I recently spotted for the first time a Land Rover Series III “Lightweight” in Nuremberg, Germany, and now I’m stuck in a deep rabbit hole learning about this incredible machine. So I’m bringing you down with me.
These amazing off-roaders were called “lightweights” because the whole idea was for Land Rover to modify its existing 88-inch wheelbase Series IIA into something significantly lighter that could be transported by the military by helicopter while also significantly smaller so that it could fit into an airplane or on a pallet.
The helicopter meant to lift the Land Rover, according to a number of websites devoted to Land Rover history including the Military Lightweight Club, was the Westland Wessex, which had a payload rating of only 2,500 pounds. And the airplane meant to fit two Land Rover Lightweights side-by-side was the Argosy.
According to the aforementioned website devoted to these lightweights, Land Rover took the Series IIA and stripped it down to its bare essentials:
Therefore items such as doors, windscreen, some body panels, spare wheel, hood and the rear seats were not needed. The vehicle finally ended up as a chassis equipped with very a simple angular body with a narrow bulkhead (fire wall) and axles to fit in the Argosy. The body’s aesthetic being determined by the need to cover the wheels and house the side lights/indicators with the head lights being placed in the grill Leaving a very stark looking vehicle.
Apparently the new more angular hood, as well as the spare tire, bumper and other body parts were designed to be quickly removed so they could be dropped in as a “separate package” once the Lightweight had been airlifted to its destination.
Production began in 1968, and through the years it was offered as either a “General Service” 12-volt model or as a “Fitted For Radio” 24-volt model. About 3,000 were built in total according to Military Lightweight Club.
But that wasn’t the end for the Lightweight, as the Series III-based version shown above (with headlights in the fenders and synchronizers in all forward gears!) came out around 1972, and was apparently offered around the globe:
... in time orders were received from Belgium, Brunei, Guyana, Holland, Hong Kong, Indonesia, Jamaica, Libya, Saudi Arabia and the Sudan.
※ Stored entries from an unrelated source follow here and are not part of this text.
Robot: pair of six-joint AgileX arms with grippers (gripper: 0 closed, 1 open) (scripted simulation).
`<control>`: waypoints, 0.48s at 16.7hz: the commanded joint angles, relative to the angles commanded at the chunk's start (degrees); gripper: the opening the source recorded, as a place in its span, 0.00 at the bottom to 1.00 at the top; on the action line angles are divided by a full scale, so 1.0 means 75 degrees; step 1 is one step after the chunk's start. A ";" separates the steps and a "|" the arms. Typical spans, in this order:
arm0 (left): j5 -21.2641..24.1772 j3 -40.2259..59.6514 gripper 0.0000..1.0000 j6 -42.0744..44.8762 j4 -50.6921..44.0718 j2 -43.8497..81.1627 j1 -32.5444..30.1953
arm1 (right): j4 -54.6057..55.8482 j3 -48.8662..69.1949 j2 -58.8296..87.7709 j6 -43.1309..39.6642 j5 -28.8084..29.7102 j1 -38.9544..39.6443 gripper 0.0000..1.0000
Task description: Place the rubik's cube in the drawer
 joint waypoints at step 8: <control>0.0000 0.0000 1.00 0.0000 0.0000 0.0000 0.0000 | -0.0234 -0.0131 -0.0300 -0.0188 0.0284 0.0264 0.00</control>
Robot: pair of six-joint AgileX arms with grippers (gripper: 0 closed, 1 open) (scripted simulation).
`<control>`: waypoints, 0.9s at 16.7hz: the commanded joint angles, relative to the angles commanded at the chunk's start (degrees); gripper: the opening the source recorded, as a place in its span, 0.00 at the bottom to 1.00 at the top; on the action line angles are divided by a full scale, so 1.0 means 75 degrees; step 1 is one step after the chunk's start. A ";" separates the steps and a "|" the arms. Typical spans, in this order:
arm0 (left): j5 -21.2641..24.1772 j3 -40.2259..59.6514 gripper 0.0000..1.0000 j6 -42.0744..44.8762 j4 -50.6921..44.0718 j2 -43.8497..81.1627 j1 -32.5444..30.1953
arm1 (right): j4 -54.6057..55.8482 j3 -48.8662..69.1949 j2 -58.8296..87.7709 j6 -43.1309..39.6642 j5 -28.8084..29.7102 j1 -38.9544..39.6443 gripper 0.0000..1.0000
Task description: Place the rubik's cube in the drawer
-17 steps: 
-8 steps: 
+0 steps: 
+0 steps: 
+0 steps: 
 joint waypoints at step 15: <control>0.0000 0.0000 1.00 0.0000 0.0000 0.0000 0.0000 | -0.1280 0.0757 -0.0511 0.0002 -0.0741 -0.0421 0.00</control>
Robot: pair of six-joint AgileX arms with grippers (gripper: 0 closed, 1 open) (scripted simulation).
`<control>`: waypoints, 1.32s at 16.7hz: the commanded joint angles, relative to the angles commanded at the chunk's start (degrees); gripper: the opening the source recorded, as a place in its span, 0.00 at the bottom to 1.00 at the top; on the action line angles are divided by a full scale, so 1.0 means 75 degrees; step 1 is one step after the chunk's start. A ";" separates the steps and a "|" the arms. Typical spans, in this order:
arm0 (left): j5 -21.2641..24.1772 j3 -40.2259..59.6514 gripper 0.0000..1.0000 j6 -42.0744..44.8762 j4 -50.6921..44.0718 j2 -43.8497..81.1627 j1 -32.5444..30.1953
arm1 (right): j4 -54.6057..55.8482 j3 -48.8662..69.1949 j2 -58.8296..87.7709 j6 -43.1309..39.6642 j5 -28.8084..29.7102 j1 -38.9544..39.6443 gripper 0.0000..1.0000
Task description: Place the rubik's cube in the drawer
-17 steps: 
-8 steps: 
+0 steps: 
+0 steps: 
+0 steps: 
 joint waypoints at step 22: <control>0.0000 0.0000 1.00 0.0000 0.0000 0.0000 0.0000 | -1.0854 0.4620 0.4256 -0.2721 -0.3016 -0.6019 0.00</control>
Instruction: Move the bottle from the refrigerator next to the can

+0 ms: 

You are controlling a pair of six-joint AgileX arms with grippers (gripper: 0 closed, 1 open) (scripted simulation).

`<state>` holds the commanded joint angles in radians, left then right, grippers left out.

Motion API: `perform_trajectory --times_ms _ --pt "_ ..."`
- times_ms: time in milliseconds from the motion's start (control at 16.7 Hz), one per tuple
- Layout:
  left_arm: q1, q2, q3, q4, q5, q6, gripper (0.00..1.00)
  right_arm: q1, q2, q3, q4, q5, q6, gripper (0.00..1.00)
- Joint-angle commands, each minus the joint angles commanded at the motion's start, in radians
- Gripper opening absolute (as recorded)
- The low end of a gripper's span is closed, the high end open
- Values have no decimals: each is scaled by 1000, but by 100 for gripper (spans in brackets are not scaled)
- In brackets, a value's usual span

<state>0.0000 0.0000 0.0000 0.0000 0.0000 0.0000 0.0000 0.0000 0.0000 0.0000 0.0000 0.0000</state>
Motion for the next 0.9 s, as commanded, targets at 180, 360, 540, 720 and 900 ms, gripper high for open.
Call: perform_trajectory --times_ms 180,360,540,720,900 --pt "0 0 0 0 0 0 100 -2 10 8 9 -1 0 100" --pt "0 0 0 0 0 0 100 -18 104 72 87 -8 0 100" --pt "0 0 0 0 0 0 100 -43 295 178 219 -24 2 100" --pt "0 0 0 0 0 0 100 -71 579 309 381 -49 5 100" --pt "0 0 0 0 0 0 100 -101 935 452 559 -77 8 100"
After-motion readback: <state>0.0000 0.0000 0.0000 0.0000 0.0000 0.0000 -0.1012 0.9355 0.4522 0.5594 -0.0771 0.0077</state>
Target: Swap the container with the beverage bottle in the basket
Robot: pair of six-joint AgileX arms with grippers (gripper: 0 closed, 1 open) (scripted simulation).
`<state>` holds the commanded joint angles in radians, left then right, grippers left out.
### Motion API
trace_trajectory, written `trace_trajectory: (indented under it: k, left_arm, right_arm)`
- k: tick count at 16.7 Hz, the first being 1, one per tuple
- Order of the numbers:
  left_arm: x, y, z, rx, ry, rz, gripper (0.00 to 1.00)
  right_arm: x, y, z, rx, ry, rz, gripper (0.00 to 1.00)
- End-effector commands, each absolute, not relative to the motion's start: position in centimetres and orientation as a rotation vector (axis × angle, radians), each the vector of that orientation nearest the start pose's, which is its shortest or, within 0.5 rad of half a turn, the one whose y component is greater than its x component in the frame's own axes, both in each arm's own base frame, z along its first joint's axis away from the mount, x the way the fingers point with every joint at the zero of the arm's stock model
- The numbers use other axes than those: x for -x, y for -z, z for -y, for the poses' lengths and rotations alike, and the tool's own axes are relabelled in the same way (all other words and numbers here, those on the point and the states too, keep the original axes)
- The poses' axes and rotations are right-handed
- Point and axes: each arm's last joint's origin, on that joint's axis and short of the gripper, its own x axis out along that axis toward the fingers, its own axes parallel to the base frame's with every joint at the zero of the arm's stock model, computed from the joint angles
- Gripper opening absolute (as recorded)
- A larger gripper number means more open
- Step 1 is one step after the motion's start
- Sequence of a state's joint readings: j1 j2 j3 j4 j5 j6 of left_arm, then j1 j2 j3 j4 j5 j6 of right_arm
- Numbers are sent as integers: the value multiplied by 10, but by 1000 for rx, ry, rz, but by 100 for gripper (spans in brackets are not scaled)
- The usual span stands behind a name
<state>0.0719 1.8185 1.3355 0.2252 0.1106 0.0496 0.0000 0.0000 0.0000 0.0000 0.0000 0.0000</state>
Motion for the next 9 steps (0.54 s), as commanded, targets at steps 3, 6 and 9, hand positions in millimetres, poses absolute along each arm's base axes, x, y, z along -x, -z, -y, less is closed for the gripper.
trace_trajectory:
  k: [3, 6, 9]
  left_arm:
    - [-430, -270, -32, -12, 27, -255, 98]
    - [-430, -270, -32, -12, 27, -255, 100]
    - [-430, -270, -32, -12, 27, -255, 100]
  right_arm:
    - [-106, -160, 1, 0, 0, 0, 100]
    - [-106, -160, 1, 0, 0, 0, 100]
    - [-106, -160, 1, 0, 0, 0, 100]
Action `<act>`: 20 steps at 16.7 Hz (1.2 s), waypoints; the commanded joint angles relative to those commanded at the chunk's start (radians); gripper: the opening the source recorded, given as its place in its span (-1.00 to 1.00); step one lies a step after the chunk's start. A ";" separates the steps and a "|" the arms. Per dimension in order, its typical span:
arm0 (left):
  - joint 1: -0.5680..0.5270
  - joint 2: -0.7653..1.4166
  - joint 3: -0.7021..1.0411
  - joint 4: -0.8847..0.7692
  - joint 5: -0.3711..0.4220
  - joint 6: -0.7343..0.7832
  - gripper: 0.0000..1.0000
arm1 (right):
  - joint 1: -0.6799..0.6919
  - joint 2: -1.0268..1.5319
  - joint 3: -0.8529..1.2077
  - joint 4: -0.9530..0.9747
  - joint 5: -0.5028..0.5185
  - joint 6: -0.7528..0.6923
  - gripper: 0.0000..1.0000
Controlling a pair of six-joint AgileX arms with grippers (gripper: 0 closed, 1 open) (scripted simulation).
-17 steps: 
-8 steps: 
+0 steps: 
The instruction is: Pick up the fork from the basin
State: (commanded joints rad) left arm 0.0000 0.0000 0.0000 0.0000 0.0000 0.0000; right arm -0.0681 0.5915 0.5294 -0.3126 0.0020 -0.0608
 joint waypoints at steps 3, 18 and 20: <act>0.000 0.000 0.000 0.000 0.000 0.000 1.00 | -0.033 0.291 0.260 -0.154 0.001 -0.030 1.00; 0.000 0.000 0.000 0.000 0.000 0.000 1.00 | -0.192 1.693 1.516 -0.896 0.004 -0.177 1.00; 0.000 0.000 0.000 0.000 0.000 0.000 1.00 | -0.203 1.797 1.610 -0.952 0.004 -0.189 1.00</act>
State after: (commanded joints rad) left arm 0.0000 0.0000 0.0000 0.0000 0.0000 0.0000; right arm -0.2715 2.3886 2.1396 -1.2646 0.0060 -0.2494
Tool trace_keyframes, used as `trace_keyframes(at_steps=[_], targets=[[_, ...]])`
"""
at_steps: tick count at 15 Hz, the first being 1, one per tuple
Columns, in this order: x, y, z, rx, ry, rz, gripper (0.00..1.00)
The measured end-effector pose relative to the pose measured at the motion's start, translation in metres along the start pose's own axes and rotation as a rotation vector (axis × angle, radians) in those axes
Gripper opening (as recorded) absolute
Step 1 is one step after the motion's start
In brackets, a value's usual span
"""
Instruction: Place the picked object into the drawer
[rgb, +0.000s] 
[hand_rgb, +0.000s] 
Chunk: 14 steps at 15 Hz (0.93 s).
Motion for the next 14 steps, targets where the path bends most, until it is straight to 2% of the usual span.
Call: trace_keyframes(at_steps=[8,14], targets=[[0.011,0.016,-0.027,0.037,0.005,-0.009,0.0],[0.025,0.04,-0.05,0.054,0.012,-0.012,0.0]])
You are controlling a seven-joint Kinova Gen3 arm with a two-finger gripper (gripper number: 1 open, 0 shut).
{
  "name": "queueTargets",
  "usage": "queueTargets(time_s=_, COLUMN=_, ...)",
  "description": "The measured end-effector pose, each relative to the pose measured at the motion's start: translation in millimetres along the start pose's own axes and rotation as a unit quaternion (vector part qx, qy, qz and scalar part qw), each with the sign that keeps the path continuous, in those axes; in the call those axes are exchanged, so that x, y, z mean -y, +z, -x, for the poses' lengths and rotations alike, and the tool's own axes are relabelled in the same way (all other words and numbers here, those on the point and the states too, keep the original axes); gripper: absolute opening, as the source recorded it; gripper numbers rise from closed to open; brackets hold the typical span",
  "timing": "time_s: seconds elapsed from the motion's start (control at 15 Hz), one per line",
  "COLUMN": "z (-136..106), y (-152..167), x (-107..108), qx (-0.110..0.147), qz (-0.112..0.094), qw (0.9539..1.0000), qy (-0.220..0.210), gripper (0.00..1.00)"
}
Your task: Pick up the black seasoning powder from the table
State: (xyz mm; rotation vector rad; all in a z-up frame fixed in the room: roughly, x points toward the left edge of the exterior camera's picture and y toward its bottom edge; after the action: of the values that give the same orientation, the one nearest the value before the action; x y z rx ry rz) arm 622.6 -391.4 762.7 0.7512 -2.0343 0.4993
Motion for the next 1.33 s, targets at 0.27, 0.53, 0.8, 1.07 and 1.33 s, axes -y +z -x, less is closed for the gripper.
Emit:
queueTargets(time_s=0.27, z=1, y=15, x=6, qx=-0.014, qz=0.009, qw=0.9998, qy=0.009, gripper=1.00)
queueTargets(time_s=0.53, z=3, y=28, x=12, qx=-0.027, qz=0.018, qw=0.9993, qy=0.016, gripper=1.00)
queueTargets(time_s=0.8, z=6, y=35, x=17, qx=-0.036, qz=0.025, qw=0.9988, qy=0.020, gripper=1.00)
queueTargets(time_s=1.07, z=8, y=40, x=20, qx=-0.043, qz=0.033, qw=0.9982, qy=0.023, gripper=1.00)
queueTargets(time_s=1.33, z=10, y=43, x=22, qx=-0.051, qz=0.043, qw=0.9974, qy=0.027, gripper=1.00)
Some Series III Lightweights came with hard tops, some with soft tops, most had 2.25-liter gasoline engines and some came with diesels. In total, Military Lightweight Club says somewhere around 18,000 Lightweight models made it into production between about 1968 and sometime around 1985. And boy am I glad for that, because look at how cool these things are:
Anyway, I hadn’t seen any mention of the Lightweight on Jalopnik, so there, that’s been fixed. Gosh I’d kill to be able to off-road one of these fascinating machines.